◆ **INPUT RECORDS**:
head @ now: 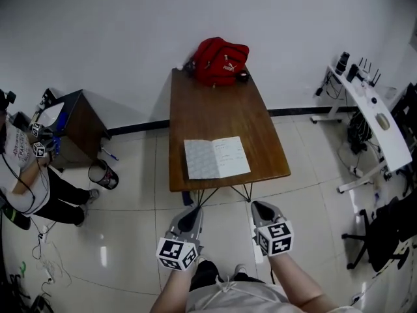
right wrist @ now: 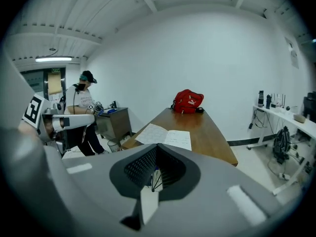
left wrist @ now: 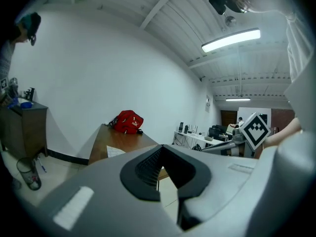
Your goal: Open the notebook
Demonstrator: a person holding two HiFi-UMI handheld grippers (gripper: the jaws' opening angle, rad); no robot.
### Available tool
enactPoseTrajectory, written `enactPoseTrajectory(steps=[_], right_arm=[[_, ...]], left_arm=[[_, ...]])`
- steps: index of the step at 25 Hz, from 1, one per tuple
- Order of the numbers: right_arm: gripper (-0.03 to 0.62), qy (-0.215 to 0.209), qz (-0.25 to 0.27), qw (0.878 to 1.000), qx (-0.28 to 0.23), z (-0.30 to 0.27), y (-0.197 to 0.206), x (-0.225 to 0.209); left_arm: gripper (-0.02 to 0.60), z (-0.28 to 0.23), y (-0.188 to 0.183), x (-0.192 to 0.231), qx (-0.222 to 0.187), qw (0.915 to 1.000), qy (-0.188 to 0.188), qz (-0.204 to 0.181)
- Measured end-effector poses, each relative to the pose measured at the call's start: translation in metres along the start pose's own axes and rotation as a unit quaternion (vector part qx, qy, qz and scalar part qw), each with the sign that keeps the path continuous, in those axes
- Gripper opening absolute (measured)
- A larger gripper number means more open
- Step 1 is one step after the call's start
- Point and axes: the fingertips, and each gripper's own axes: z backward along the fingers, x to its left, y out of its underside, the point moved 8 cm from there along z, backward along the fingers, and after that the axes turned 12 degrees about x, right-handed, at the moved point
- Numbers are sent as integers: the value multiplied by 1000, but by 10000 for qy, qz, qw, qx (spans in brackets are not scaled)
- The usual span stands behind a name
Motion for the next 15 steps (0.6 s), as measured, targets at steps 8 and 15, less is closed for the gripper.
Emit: enactPoseTrajectory(steps=[8,15], right_arm=[[6,-546,536,9960,-470,56,18,-7],[6,-794,648,9924,-678,80,29,-1]], left_arm=[[5,28,14,-77,-278,9982,-509,-123],[5,44,9,-107,-564,9964,-573,-263]])
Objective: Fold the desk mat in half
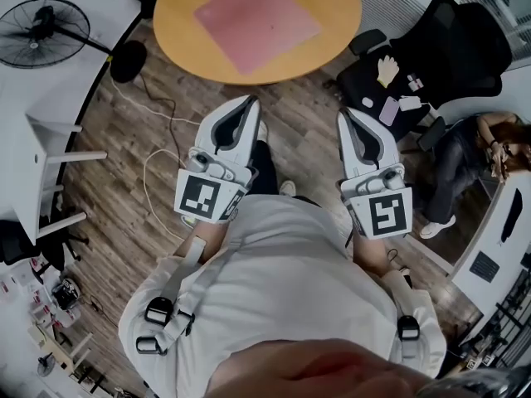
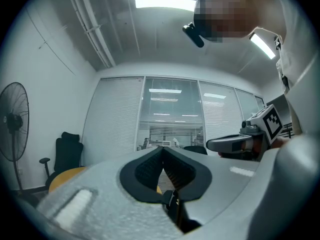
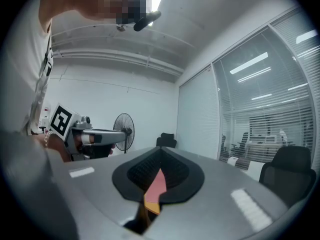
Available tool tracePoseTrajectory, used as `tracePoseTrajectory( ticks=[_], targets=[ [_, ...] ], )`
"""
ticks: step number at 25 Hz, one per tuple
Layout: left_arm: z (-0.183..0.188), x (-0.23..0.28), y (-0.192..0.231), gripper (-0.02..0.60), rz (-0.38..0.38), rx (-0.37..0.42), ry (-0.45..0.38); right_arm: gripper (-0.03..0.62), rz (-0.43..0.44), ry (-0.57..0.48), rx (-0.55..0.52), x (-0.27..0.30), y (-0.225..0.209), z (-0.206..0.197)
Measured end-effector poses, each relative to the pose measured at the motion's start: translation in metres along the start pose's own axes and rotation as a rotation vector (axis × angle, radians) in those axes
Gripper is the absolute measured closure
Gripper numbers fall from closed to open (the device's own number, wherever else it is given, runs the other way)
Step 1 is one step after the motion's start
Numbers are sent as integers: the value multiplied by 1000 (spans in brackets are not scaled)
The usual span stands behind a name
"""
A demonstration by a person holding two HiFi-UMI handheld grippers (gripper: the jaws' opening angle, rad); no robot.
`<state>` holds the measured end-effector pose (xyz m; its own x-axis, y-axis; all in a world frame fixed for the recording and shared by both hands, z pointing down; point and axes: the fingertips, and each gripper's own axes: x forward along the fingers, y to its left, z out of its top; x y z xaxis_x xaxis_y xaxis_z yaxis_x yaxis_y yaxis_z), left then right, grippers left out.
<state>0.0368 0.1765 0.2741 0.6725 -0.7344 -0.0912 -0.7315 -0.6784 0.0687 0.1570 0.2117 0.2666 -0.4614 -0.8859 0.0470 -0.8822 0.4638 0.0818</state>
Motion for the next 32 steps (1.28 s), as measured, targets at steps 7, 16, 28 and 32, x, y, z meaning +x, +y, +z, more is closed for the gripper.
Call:
tracePoseTrajectory(
  ticks=[7,16,28,32],
  targets=[
    [-6,49,73,577,2,-16,2,589,6,19,-3,83,-20,-4],
    [-11,107,184,577,5,-41,8,589,21,61,-36,206,-40,-10],
    [-15,186,292,575,-28,-50,8,589,0,69,-77,334,-72,-7],
    [-19,200,317,577,-36,-58,6,589,-12,73,-73,361,-78,-9]
  ],
)
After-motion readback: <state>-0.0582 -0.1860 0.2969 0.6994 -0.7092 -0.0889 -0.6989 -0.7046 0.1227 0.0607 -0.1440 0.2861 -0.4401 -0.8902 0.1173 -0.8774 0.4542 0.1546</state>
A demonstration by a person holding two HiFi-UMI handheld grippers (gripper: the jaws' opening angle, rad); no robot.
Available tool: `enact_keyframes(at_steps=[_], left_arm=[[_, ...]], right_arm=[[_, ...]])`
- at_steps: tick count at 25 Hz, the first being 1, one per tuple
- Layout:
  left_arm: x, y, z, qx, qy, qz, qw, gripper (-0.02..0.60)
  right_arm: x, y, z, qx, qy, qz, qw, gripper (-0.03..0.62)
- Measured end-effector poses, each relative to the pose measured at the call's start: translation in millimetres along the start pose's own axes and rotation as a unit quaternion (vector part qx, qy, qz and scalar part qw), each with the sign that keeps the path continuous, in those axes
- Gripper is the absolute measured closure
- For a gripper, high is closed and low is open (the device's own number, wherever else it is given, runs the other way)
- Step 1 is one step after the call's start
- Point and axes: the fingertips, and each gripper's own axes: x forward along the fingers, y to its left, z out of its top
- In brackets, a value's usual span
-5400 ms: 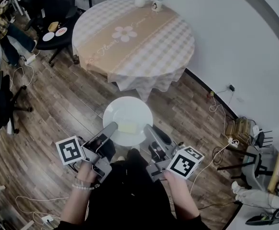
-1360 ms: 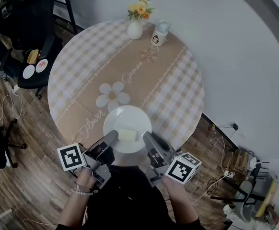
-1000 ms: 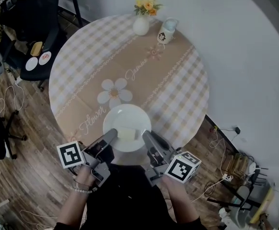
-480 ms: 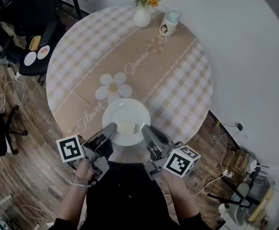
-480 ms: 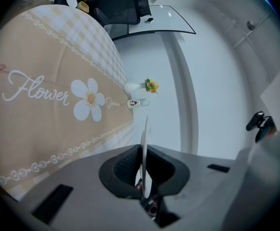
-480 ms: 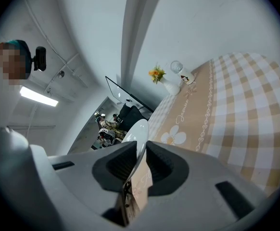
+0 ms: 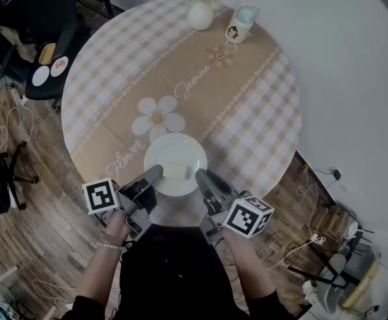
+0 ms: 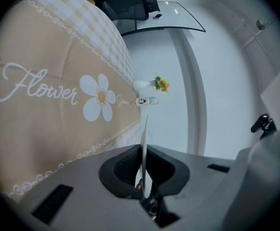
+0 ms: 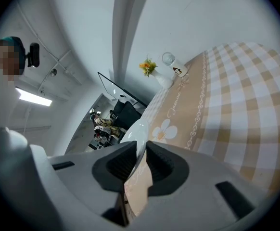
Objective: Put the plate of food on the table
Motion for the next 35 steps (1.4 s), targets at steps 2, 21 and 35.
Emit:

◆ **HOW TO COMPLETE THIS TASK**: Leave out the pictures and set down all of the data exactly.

◆ **TASK RESULT**:
head @ now: 
right wrist @ now: 
left wrist @ now: 
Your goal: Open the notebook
Demonstrator: a person holding two HiFi-UMI handheld grippers (gripper: the jaws' opening angle, rad); no robot.
### Available tool
enactPoseTrajectory, written `enactPoseTrajectory(steps=[_], right_arm=[[_, ...]], left_arm=[[_, ...]])`
- steps: index of the step at 25 Hz, from 1, one per tuple
- Order of the numbers: right_arm: gripper (-0.03 to 0.62), qy (-0.215 to 0.209), qz (-0.25 to 0.27), qw (0.878 to 1.000), qx (-0.28 to 0.23), z (-0.30 to 0.27), y (-0.197 to 0.206), x (-0.225 to 0.209); left_arm: gripper (-0.02 to 0.60), z (-0.28 to 0.23), y (-0.188 to 0.183), x (-0.192 to 0.231), qx (-0.222 to 0.187), qw (0.915 to 1.000), qy (-0.188 to 0.188), qz (-0.204 to 0.181)
- Measured end-effector poses, each relative to the pose measured at the call's start: translation in metres along the start pose's own axes and rotation as a unit quaternion (vector part qx, qy, qz and scalar part qw), each with the sign that keeps the path continuous, in those axes
- Gripper opening absolute (measured)
- A larger gripper number means more open
- Step 1 is one step after the call's start
- Point and axes: the fingertips, and each gripper's own axes: z backward along the fingers, x to its left, y out of its underside, the point moved 8 cm from there along z, backward along the fingers, and after that the axes turned 12 degrees about x, right-handed, at the moved point
- Numbers are sent as integers: the value multiplied by 1000, but by 10000 for qy, qz, qw, qx (spans in brackets are not scaled)
- The usual span stands behind a name
Motion for the next 15 steps (0.6 s), as measured, targets at steps 8 and 15, less is closed for the gripper.
Emit: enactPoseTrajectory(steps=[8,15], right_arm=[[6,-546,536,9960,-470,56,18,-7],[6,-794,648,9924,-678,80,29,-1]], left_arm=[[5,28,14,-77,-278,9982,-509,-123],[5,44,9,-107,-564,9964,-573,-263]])
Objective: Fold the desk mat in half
Available tool tracePoseTrajectory, used as `tracePoseTrajectory( ticks=[_], targets=[ [_, ...] ], )`
"""
ticks: step number at 25 Hz, one per tuple
Layout: left_arm: z (-0.183..0.188), x (-0.23..0.28), y (-0.192..0.231), gripper (-0.02..0.60), rz (-0.38..0.38), rx (-0.37..0.42), ry (-0.45..0.38); right_arm: gripper (-0.03..0.62), rz (-0.43..0.44), ry (-0.57..0.48), rx (-0.55..0.52), x (-0.27..0.30), y (-0.225..0.209), z (-0.206..0.197)
Measured end-effector poses, each relative to the pose measured at the motion's start: translation in metres along the start pose's own axes and rotation as a rotation vector (axis × angle, radians) in those axes
Gripper is the absolute measured closure
Gripper numbers fall from closed to open (the device's own number, wherever else it is given, runs the other way)
Step 1 is one step after the motion's start
Numbers are sent as integers: the value multiplied by 1000 (spans in brackets are not scaled)
The usual span stands behind a name
"""
A demonstration by a person holding two HiFi-UMI handheld grippers (gripper: the jaws' opening angle, rad); no robot.
`<state>` holds the measured end-effector pose (xyz m; its own x-axis, y-axis; all in a world frame fixed for the recording and shared by both hands, z pointing down; point and axes: the fingertips, and each gripper's own axes: x forward along the fingers, y to its left, z out of its top; x y z xaxis_x xaxis_y xaxis_z yaxis_x yaxis_y yaxis_z), left then right, grippers left out.
<state>0.0368 0.1765 0.2741 0.6725 -0.7344 -0.0912 -0.7315 -0.6784 0.0687 0.1570 0.2117 0.2666 -0.4614 -0.8859 0.0470 -0.8822 0.4638 0.0818</state>
Motion for the next 32 steps (1.28 s), as measured, targets at steps 7, 16, 28 and 32, x, y, z meaning +x, +y, +z, more is closed for the gripper.
Call:
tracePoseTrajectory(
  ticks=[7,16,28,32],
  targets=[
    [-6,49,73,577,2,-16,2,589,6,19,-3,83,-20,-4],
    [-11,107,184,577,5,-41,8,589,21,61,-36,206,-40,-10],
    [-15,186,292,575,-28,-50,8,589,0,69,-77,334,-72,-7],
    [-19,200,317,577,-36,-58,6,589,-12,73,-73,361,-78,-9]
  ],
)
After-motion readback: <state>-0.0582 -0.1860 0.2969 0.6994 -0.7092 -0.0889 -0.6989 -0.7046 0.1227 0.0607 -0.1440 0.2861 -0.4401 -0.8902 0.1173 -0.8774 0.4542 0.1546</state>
A demonstration by a person holding two HiFi-UMI handheld grippers (gripper: the jaws' opening angle, rad); no robot.
Available tool: `enact_keyframes(at_steps=[_], left_arm=[[_, ...]], right_arm=[[_, ...]])`
- at_steps: tick count at 25 Hz, the first being 1, one per tuple
- Layout:
  left_arm: x, y, z, qx, qy, qz, qw, gripper (-0.02..0.60)
  right_arm: x, y, z, qx, qy, qz, qw, gripper (-0.03..0.62)
- Measured end-effector poses, each relative to the pose measured at the call's start: translation in millimetres along the start pose's own axes and rotation as a unit quaternion (vector part qx, qy, qz and scalar part qw), each with the sign that keeps the path continuous, in those axes
- Gripper is the absolute measured closure
- For a gripper, high is closed and low is open (the device's own number, wherever else it is given, runs the other way)
- Step 1 is one step after the call's start
- Point and axes: the fingertips, and each gripper's own axes: x forward along the fingers, y to its left, z out of its top
- In brackets, a value's usual span
-5400 ms: 
-1360 ms: 
-1000 ms: 
-480 ms: 
-480 ms: 
-480 ms: 
+0 ms: 
+0 ms: 
+0 ms: 
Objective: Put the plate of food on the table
Motion for the next 35 steps (1.4 s), targets at steps 2, 21 and 35.
Emit:

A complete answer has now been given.